Report the lines of the material that carry the string "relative".

▶ [Available records]
※
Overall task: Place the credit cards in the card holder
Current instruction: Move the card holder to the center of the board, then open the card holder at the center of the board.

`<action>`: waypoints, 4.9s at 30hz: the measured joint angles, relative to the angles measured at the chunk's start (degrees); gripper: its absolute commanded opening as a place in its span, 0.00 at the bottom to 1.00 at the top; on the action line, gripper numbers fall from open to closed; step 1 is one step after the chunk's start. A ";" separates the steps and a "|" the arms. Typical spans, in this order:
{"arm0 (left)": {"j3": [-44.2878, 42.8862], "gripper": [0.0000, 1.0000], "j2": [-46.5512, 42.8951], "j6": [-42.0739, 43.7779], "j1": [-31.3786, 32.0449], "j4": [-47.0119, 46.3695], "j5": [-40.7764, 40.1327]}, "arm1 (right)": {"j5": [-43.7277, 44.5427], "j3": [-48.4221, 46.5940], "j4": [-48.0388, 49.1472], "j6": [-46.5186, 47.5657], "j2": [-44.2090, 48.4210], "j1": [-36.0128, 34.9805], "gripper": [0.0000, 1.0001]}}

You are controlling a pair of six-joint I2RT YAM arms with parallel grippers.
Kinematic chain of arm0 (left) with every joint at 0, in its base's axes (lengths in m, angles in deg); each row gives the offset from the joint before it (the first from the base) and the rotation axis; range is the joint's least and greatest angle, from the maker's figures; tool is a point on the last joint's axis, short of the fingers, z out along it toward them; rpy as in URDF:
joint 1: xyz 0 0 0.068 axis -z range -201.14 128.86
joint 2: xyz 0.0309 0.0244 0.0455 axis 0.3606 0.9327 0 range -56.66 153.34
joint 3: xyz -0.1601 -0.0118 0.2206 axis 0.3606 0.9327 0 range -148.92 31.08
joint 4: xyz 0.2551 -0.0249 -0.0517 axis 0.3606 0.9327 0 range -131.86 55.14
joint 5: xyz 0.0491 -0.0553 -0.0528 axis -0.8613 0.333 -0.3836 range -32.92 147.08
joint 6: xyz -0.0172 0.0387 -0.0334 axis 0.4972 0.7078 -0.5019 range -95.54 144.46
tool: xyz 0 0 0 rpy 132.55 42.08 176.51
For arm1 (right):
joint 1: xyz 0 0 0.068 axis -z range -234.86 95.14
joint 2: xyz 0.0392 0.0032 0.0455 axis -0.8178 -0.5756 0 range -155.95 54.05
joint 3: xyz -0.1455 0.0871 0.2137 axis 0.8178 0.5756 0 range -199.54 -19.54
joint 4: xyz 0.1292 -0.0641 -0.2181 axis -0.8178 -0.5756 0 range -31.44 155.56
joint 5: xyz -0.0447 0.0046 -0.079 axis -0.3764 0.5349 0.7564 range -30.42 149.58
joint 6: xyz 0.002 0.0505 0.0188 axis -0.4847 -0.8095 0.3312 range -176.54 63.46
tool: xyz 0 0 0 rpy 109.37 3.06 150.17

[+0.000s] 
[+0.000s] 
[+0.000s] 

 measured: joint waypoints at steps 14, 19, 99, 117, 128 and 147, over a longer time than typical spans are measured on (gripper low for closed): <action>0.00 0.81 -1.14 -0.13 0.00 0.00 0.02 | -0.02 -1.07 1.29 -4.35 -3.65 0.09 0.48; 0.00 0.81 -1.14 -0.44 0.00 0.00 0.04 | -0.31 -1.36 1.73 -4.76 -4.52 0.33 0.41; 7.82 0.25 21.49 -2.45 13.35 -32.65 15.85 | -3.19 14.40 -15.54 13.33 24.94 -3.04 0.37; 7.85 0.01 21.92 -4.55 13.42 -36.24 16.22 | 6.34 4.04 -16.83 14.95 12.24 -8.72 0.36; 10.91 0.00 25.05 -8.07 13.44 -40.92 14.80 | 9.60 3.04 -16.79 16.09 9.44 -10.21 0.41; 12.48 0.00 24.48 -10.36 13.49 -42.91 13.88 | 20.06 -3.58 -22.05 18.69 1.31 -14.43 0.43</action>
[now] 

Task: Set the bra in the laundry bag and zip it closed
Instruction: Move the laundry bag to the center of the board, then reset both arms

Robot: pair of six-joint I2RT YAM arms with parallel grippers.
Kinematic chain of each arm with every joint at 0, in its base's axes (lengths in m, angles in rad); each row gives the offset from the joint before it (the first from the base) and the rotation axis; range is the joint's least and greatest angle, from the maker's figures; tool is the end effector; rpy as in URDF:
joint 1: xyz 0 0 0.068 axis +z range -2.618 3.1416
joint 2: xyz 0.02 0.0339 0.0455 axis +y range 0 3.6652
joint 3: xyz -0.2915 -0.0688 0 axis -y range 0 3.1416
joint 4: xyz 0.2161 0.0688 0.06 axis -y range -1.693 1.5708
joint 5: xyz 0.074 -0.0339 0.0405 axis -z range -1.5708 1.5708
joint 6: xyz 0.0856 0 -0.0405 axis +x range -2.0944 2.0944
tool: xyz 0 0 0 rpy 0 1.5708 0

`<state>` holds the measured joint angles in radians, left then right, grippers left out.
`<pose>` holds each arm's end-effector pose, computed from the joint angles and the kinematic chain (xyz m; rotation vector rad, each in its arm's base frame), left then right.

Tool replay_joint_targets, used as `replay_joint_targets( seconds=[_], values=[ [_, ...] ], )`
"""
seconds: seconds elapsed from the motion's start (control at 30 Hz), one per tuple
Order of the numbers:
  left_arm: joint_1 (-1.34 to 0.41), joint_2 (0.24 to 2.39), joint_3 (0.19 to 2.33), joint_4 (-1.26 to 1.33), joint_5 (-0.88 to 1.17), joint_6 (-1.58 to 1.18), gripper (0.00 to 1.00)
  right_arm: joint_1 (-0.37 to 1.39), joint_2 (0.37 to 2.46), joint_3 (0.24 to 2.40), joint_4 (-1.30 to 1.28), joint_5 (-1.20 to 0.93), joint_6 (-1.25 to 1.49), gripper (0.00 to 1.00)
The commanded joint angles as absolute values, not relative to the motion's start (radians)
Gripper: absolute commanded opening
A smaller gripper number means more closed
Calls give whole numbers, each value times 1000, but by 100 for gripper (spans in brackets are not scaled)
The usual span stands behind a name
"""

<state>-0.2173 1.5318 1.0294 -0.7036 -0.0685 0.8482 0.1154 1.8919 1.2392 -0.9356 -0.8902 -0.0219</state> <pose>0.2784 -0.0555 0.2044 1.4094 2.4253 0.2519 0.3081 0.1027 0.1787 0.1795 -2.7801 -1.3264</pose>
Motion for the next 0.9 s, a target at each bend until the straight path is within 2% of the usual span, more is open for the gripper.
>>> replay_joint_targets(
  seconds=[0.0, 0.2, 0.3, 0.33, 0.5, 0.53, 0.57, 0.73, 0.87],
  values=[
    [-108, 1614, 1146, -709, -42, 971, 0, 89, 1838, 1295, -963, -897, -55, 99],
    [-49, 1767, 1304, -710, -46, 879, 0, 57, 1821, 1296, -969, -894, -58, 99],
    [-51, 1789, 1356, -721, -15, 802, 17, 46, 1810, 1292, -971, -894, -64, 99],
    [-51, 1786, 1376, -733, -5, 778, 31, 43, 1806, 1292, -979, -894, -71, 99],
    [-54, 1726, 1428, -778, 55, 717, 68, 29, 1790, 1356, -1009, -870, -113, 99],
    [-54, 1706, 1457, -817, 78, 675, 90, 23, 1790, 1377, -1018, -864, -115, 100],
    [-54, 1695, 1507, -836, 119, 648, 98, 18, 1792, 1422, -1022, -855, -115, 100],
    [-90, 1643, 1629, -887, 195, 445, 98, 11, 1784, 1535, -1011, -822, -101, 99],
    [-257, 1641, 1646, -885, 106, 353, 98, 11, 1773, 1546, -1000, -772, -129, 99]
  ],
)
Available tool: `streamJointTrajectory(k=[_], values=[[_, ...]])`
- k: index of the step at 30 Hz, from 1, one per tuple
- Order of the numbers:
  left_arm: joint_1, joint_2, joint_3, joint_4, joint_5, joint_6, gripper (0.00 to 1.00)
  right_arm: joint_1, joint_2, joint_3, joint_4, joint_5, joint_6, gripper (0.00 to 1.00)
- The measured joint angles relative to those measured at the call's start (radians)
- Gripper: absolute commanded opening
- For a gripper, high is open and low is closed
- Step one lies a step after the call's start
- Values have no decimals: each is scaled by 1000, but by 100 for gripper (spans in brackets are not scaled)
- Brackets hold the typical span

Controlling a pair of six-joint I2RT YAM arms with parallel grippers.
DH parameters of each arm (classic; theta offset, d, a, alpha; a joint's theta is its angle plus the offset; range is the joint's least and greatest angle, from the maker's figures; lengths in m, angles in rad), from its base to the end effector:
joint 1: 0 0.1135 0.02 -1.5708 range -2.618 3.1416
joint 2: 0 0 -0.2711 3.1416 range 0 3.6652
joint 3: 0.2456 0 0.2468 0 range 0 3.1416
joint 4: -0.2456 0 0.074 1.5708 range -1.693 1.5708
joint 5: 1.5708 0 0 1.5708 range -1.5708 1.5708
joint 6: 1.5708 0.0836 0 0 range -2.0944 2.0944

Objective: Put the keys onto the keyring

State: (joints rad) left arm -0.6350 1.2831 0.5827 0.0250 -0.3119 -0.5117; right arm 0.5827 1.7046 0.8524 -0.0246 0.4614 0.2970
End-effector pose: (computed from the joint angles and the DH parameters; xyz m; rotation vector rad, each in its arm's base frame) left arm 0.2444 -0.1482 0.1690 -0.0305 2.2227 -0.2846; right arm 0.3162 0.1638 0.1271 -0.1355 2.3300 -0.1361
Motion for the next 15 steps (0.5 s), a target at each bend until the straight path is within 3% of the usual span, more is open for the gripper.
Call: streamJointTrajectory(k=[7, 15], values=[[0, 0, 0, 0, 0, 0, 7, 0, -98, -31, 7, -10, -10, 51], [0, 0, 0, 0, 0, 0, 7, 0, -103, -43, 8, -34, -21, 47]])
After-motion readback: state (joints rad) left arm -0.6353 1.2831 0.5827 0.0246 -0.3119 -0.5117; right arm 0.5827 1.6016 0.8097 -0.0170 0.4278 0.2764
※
▶ [Answer]
`<action>`: waypoints, 4.9s at 30hz: the measured joint angles, relative to the angles measured at the chunk's start (degrees); gripper: its absolute commanded opening as a place in its span, 0.00 at the bottom to 1.00 at the top; on the action line, gripper numbers fall from open to closed; step 1 is one step after the chunk's start. A ";" separates the steps and a "|" the arms. Typical spans, in this order:
The commanded joint angles as absolute values, not relative to the motion's start (radians)
- The measured joint angles relative to those measured at the call's start (radians)

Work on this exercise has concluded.